# Exercise requirements:
Below are some entries. Repeat exactly the lines from the one with "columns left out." through the one with "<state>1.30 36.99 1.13", and only those.

○ ○ ○

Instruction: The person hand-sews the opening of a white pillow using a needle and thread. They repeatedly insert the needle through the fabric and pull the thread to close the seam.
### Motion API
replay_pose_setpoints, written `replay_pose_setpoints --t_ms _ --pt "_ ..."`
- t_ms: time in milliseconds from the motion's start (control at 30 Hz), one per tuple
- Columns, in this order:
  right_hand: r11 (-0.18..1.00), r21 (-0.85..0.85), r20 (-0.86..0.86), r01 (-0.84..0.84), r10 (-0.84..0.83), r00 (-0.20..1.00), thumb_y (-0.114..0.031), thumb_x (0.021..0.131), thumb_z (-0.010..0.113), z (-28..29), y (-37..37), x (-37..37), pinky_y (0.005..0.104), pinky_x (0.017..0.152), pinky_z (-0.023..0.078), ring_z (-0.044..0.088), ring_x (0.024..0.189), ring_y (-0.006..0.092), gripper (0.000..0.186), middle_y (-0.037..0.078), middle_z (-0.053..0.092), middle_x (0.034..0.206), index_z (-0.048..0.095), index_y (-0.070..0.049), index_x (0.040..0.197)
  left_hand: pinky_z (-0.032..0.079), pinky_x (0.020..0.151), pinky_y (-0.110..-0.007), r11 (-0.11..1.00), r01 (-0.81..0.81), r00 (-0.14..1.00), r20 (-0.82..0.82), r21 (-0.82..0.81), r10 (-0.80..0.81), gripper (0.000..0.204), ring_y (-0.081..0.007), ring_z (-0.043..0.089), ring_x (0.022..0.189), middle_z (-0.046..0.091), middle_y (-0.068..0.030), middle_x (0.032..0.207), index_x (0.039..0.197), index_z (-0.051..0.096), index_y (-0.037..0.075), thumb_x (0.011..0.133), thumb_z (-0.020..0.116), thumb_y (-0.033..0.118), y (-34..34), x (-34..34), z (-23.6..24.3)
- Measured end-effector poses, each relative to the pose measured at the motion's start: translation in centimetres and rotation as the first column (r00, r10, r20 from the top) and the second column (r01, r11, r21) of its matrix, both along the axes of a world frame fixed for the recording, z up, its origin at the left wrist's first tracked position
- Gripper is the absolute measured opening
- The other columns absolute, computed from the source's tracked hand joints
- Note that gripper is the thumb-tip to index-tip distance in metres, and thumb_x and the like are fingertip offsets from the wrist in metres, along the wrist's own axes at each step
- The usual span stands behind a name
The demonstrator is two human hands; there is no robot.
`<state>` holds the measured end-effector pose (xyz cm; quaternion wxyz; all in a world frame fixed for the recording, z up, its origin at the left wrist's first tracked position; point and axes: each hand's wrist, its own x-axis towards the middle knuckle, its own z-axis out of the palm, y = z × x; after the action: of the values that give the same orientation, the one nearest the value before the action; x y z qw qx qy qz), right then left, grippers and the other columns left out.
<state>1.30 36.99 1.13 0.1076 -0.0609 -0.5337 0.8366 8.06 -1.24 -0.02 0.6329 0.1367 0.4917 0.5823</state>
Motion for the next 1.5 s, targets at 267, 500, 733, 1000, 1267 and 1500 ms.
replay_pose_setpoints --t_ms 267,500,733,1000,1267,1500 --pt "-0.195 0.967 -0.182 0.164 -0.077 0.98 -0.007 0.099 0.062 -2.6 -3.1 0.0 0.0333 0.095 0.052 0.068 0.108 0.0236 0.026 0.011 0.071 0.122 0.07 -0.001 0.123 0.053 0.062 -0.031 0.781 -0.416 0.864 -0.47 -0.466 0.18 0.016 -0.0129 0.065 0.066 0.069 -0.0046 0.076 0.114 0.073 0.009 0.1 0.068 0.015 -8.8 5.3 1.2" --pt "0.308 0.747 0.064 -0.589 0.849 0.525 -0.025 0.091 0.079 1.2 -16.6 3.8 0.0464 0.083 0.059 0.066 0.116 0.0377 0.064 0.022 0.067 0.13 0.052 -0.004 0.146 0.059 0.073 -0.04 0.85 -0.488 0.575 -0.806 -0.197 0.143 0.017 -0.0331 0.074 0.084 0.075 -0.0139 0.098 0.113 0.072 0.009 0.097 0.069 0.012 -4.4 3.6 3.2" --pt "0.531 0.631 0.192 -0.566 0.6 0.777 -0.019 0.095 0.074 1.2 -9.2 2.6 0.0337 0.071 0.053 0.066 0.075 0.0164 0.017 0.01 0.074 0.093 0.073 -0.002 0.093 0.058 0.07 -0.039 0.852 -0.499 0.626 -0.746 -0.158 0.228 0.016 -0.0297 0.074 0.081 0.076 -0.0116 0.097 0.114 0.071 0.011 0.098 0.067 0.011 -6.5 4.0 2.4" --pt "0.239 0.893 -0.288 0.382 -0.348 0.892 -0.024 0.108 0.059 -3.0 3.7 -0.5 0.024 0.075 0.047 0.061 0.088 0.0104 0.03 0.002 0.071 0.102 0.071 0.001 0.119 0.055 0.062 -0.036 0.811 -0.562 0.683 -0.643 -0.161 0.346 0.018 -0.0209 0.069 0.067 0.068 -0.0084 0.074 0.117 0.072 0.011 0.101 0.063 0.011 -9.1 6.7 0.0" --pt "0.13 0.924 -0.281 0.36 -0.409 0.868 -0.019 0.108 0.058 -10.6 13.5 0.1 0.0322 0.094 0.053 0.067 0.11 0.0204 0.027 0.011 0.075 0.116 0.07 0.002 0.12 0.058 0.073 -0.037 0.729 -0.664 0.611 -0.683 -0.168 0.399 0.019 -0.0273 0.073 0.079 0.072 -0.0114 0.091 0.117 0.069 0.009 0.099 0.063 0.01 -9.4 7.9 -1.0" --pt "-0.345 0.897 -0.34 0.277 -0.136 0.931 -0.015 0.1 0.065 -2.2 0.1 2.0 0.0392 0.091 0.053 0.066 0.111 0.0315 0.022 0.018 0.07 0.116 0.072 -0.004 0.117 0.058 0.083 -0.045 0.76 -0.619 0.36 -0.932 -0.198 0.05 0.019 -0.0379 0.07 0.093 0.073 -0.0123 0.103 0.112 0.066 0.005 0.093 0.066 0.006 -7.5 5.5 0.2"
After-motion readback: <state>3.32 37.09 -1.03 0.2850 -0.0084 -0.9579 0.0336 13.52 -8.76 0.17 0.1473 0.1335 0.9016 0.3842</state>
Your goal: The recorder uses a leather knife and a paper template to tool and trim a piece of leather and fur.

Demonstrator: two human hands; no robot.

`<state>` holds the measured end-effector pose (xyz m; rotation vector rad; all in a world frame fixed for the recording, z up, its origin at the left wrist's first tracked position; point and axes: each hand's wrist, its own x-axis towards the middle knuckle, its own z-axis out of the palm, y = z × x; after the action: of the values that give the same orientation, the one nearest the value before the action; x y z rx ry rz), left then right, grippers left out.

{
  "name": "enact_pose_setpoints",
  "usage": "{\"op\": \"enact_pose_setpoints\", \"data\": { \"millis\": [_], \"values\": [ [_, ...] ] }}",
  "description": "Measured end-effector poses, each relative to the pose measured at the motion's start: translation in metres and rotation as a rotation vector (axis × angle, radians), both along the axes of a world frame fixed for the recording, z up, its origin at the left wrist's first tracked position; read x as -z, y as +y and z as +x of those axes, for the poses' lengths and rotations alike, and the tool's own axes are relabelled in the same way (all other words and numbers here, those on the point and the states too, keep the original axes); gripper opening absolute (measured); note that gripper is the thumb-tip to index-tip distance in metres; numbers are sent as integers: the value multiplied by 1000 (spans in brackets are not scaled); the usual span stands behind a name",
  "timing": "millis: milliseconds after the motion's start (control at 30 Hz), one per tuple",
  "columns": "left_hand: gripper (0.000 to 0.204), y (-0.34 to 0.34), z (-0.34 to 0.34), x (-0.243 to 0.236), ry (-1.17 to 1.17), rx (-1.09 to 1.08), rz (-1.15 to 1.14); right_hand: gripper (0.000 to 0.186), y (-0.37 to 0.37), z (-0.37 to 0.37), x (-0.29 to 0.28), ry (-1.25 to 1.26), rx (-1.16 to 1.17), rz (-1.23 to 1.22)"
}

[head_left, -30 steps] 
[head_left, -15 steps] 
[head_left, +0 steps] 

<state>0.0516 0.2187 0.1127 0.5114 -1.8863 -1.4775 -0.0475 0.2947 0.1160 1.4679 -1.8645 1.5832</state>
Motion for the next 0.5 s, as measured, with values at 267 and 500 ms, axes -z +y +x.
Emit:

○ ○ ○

# Written response:
`<state>` holds the measured end-effector pose (xyz cm; quaternion wxyz; all in a world frame fixed for the recording, z up, its origin at the left wrist's first tracked position; point and axes: each hand's wrist, its own x-axis towards the middle knuckle, its own z-axis out of the palm, y = z × x; after the action: of the values that give the same orientation, the one nearest the value before the action; x y z qw qx qy qz), right then left, grippers and the other columns left out.
<state>1.30 36.99 1.13 0.1076 -0.0609 -0.5337 0.8366 8.06 -1.24 -0.02 0.6329 0.1367 0.4917 0.5823</state>

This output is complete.